Also, we would have done better to have CScott win the hunt the day before...

(cscott was the name of the testing account we used during the hunt to drive ahead of the leading teams and check for bugs. We failed to do this diligently and thus didn't smoke out a critical bug having to do with releasing the final round. Whoops!)
Jessicajessicala on January 27th, 2013 03:29 am (UTC)
Speaking as someone who's hosted a number of Microsoft events using auto-response software: there's still plenty of human contact happening. During PuzzleHunt 11.0 I remember spending a lot of time in personal contact (both phone and email) with members of various teams.

Having the software pick up a lot of the auto-answering gave us (hosts I mean) more time for one-on-one interaction, to help when midrange teams needed a nudge or some guidance to help them keep having fun.
(Anonymous) on January 25th, 2013 01:38 am (UTC)
Can't stop it, but can reduce the odds. EG Text displayed on a giant green field when calling back a right answer; text displayed on a giant red field for a wrong answer.

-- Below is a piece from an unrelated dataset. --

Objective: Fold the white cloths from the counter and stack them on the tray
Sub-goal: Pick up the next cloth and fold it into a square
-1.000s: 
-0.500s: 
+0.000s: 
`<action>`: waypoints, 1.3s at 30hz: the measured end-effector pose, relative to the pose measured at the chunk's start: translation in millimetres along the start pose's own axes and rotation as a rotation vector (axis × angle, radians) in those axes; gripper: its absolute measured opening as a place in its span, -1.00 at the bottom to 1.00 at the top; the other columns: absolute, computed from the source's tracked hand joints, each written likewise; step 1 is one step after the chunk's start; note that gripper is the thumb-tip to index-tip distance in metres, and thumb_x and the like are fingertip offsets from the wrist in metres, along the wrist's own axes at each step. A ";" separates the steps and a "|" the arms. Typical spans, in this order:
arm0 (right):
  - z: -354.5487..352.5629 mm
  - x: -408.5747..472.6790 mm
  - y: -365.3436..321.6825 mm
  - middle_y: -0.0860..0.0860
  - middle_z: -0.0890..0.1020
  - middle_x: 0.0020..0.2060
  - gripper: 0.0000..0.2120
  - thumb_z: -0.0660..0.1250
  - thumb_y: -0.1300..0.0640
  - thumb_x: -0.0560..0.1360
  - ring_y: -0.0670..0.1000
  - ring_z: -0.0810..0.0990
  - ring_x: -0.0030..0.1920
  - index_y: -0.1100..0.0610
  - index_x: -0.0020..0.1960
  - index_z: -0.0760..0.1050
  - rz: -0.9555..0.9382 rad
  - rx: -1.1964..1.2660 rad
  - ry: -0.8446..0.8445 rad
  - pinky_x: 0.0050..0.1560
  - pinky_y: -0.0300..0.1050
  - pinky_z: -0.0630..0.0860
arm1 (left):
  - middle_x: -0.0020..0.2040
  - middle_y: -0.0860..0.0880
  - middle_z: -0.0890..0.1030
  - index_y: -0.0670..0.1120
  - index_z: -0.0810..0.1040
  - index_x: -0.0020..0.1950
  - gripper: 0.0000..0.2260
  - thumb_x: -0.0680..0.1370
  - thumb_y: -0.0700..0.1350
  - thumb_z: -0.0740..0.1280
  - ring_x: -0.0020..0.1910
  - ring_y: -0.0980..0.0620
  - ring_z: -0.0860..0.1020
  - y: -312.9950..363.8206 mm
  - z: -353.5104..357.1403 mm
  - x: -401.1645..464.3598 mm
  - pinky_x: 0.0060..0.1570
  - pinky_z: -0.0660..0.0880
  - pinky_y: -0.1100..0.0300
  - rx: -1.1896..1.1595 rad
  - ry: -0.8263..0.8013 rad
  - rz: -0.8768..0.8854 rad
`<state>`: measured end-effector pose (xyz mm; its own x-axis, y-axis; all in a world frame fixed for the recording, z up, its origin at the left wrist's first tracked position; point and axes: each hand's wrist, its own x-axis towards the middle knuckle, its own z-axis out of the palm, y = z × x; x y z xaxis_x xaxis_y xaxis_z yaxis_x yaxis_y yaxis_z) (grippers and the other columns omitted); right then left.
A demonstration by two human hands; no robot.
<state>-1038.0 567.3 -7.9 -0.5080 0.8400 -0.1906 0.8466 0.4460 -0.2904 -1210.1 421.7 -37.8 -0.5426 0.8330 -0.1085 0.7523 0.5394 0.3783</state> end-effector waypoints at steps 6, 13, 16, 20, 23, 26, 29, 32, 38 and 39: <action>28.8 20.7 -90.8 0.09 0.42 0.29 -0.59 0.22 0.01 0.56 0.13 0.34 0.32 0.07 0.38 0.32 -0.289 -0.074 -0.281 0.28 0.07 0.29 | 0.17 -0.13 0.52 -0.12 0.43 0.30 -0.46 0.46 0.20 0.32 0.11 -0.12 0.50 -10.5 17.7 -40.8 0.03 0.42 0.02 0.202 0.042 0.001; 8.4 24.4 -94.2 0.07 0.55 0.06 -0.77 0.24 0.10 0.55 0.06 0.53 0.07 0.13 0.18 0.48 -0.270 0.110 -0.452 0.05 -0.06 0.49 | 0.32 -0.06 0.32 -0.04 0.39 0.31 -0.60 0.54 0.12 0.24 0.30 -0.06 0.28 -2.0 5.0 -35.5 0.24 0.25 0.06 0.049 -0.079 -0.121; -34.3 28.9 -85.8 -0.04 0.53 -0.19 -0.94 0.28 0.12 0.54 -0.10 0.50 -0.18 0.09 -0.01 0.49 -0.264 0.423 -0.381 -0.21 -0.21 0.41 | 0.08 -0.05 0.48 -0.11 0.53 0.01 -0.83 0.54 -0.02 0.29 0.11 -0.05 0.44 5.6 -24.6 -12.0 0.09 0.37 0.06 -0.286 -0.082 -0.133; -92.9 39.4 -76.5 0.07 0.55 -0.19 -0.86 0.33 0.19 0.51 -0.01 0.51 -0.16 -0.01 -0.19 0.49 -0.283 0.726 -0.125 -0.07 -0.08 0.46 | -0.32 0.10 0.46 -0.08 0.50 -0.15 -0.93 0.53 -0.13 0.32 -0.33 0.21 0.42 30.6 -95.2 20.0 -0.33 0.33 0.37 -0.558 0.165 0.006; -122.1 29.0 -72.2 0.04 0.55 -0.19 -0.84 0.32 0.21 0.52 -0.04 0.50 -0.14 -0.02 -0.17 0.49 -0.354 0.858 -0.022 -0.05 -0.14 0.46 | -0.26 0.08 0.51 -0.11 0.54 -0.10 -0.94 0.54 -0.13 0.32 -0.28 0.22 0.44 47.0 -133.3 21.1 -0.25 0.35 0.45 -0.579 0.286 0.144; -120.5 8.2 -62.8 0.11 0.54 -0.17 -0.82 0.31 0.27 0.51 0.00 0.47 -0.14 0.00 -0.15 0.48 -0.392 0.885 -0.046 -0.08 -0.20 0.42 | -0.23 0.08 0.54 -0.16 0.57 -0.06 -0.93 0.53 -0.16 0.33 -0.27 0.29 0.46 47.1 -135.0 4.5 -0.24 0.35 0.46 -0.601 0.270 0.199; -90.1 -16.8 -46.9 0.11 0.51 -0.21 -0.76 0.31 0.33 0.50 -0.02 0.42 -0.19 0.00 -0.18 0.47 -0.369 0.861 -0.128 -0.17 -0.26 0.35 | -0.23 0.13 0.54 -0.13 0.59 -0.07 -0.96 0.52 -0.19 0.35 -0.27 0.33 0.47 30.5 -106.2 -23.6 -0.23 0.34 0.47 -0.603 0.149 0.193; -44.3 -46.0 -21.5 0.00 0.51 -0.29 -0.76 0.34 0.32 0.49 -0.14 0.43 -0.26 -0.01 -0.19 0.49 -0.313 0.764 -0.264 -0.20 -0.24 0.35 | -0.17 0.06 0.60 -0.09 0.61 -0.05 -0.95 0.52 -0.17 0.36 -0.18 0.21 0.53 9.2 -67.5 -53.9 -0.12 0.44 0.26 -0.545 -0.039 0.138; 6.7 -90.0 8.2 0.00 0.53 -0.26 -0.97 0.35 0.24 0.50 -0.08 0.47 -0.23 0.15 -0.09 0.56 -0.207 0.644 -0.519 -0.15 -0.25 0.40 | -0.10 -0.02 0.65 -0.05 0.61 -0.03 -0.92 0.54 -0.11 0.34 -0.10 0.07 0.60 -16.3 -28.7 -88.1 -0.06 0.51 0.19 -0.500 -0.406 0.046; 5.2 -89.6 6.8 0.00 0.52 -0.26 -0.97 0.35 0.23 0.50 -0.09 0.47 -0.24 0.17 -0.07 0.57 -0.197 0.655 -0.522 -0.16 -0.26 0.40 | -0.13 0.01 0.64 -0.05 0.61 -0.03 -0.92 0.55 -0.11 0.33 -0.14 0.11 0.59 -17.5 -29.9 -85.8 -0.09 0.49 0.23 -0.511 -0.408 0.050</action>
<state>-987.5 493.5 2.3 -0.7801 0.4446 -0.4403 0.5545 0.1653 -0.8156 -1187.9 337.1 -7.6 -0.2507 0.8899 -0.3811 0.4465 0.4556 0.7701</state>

But it seems like every year the Hunt running software is written at the last possible minute. In 2011, several of us were sitting around at 10 AM Friday with laptops "submitting" answers in order to simulate a rapidly sped up Hunt (Setec won in 20 minutes, IIRC).

David S.
Alisonlandofnowhere on January 25th, 2013 04:02 am (UTC)
We had green and white (though the colors were not that bold). I didn't actually get to respond to the answer queue, so I don't know how well it worked.

--Alison from Sages
Hooligan: neuron artjedusor on January 26th, 2013 09:54 am (UTC)
Setec won

Now I know you're making things up. ;)
ze top blurberry: driftingztbb on January 26th, 2013 04:53 pm (UTC)
Oh c'mon, we're sober for at least the first 20 minutes of the hunt. (-:


Edited at 2013-01-26 04:54 pm (UTC)
AJDdr_whom on January 24th, 2013 02:07 am (UTC)
So certainly for the Mario Hunt, and perhaps even as far back as SPIES, Plant was talking about phone-free auto-response for answer confirmation, and one of the reasons we decided not to implement that was because we thought people value the answer-confirmation calls as a point of human contact with the running team, so you don't feel quite so much like you're in a hermetically-sealed box for the duration of the Hunt. Do you think this is a valid concern?
motrismotris on January 24th, 2013 02:18 am (UTC)
Depends how some solvers use the thing. I never took the calls for the puzzles I answered. So I basically generated work by sending everything through the team line.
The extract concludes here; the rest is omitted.